This proposal introduces a guard/catch statement to Swift. This statement is congruent to the existing guard/else statement while adding error catching support.

This proposal was first discussed on the Swift Evolution list in the [Pitch] Guard/Catch thread.

Motivation

Swift's native error handling mechanisms are powerful and convenient when the user works in a throwing context, such as functions and closures that can throw. Outside a throwing context, the user's only recourse is to use Swift's do/catch syntax to catch, pattern match, and handle thrown errors.

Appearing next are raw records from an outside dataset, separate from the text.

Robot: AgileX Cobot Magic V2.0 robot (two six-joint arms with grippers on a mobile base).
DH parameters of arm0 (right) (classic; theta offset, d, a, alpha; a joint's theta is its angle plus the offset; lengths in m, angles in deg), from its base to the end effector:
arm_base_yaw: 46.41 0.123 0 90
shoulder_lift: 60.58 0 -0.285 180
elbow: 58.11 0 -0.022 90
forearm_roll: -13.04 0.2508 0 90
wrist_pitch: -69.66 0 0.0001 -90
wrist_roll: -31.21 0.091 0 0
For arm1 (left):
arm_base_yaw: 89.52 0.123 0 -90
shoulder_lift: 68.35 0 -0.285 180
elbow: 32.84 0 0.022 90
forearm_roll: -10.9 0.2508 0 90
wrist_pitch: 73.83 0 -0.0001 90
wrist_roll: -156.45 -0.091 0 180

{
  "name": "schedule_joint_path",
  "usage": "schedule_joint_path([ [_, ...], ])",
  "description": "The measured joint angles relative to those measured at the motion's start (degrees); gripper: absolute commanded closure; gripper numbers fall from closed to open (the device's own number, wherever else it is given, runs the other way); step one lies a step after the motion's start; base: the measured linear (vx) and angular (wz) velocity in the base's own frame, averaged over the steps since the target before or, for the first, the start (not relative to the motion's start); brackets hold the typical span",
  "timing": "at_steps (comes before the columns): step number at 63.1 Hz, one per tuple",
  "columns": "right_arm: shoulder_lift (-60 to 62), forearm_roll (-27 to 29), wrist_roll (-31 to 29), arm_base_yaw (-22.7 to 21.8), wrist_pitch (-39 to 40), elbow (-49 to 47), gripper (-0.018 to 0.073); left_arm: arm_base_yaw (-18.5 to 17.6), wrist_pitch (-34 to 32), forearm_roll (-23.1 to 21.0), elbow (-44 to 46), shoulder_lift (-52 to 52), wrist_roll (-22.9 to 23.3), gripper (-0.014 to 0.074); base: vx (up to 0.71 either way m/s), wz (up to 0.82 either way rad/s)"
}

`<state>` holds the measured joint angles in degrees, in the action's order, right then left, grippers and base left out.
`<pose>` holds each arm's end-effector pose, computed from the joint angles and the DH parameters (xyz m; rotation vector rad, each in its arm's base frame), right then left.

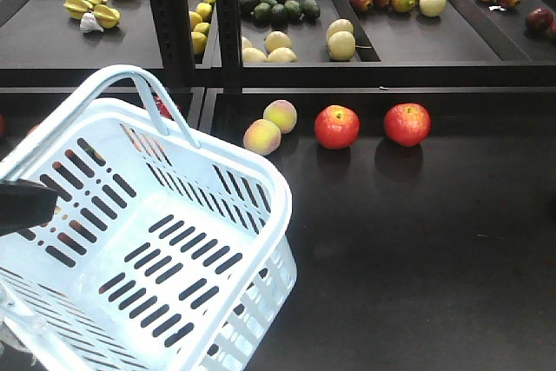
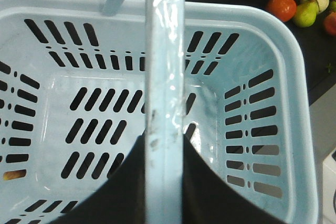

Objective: Pick three apples into basket with both arms
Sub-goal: 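Hold the basket raised beside the robot with the left gripper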

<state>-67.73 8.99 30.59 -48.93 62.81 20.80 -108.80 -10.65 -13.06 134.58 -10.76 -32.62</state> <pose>0.0567 -0.0033 0.1930 -0.0235 1.6221 -0.1031 0.1207 -0.0772 0.4134 0.5336 2.2453 -0.6187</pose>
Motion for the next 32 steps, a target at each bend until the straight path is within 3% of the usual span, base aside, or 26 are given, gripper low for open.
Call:
schedule_joint_path([
  [32,0.00,0.00,0.00,0.00,0.00,0.00,0.0563,0.00,0.59,0.00,0.00,-0.06,0.00,0.0604,0.00,0.00],
])
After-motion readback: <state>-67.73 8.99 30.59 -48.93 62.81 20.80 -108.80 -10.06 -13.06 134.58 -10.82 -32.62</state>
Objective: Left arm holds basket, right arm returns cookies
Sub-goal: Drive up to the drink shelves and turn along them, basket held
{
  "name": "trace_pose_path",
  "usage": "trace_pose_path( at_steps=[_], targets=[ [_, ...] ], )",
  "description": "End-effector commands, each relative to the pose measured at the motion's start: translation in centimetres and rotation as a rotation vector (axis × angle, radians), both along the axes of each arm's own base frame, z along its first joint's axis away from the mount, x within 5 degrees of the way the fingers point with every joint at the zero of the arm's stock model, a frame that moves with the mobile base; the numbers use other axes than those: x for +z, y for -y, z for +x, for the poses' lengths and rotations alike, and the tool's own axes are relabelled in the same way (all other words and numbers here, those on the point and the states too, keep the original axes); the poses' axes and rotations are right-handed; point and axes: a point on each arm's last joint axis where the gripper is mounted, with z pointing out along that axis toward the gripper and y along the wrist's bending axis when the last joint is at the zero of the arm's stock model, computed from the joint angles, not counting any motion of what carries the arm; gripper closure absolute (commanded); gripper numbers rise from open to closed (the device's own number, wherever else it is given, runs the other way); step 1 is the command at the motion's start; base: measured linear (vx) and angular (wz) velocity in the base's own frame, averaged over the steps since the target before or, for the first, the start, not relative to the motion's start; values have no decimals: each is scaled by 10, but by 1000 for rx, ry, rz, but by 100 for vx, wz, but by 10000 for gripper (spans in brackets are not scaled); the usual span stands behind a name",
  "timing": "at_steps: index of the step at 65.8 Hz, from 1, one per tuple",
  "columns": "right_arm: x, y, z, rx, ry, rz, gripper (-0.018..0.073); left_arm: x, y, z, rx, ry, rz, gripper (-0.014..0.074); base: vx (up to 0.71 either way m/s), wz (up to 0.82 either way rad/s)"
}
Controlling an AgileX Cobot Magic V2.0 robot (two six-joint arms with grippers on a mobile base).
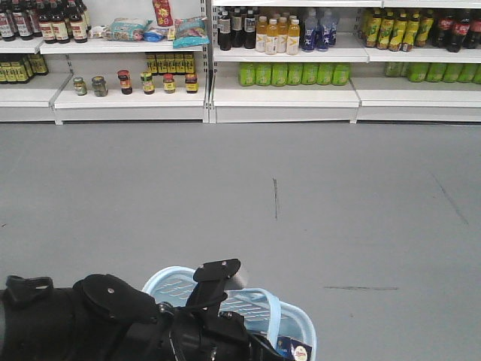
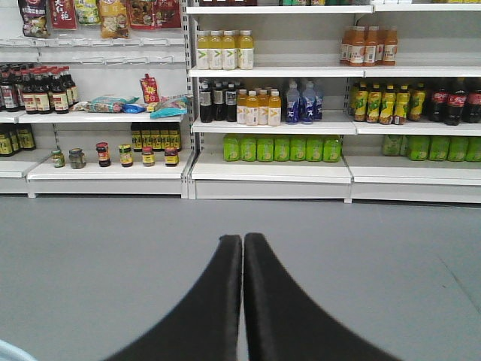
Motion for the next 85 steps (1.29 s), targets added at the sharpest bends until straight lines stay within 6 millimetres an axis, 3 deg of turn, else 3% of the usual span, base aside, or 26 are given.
trace_pose_path(
  at_steps=[1,85],
  targets=[
    [8,0,0,-2,82,8,568,22,4,-2,-6,18,-84,603,37,-1],
    [8,0,0,-2,82,8,568,22,4,-2,-6,18,-84,603,36,1]
  ],
)
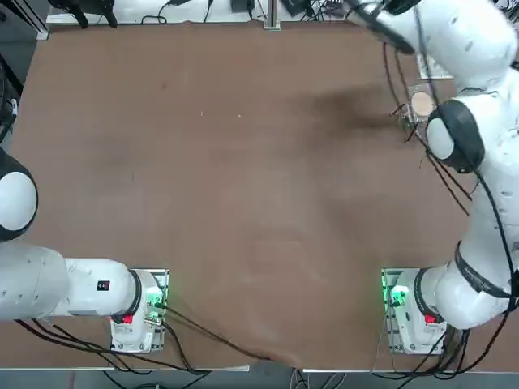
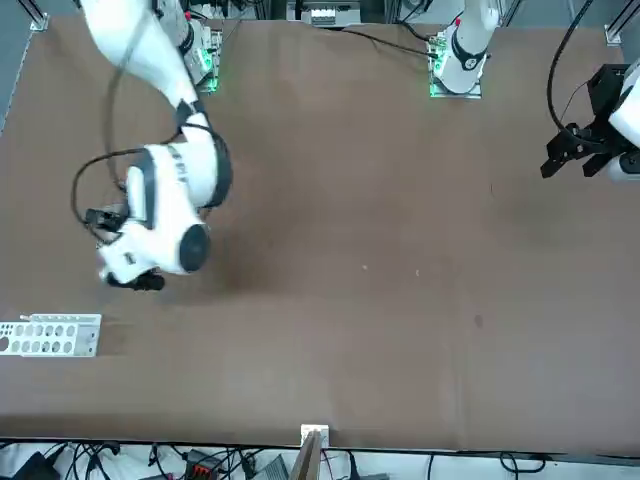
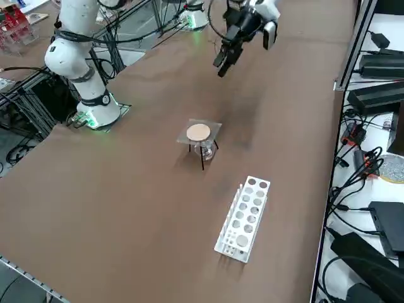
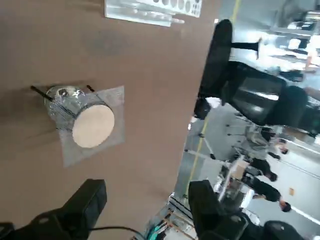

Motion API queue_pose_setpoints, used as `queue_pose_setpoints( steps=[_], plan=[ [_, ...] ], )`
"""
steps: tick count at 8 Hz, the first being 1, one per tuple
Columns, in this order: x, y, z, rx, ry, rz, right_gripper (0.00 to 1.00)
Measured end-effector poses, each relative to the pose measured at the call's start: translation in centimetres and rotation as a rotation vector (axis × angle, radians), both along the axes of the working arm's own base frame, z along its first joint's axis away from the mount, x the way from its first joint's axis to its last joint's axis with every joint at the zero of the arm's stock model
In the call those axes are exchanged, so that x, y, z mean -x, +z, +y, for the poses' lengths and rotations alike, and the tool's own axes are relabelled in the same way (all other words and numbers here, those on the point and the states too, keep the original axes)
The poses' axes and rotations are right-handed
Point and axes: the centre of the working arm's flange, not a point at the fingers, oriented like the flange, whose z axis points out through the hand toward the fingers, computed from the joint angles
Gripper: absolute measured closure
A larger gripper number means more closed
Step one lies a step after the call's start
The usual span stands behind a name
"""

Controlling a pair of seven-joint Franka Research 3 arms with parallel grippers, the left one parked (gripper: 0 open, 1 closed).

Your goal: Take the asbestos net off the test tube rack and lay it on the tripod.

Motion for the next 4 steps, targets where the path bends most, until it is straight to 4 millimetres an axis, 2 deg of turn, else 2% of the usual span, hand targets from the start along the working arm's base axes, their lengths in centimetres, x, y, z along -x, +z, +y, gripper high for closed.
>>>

The following example demonstrates the do-catch structure, demonstrating a critical gotcha with this syntax. Users must bind new symbols within the do-clause, causing code to nest one level deeper:

func nonThrowingFunction() {
    do {
        let value = try throwingFunction()
        // use `value`
    } 
    catch {
        // handle `error`
    }
    // `value` can not be used here, because the scope in which `value` is created has been left
    // any work that requires `value` must be done inside the `do` block
}

To avoid deeper nesting, users can apply the try! and try? operators, which either trap or discard the error. Neither option offers direct error handling. The user must sacrifice error information for succinct syntax.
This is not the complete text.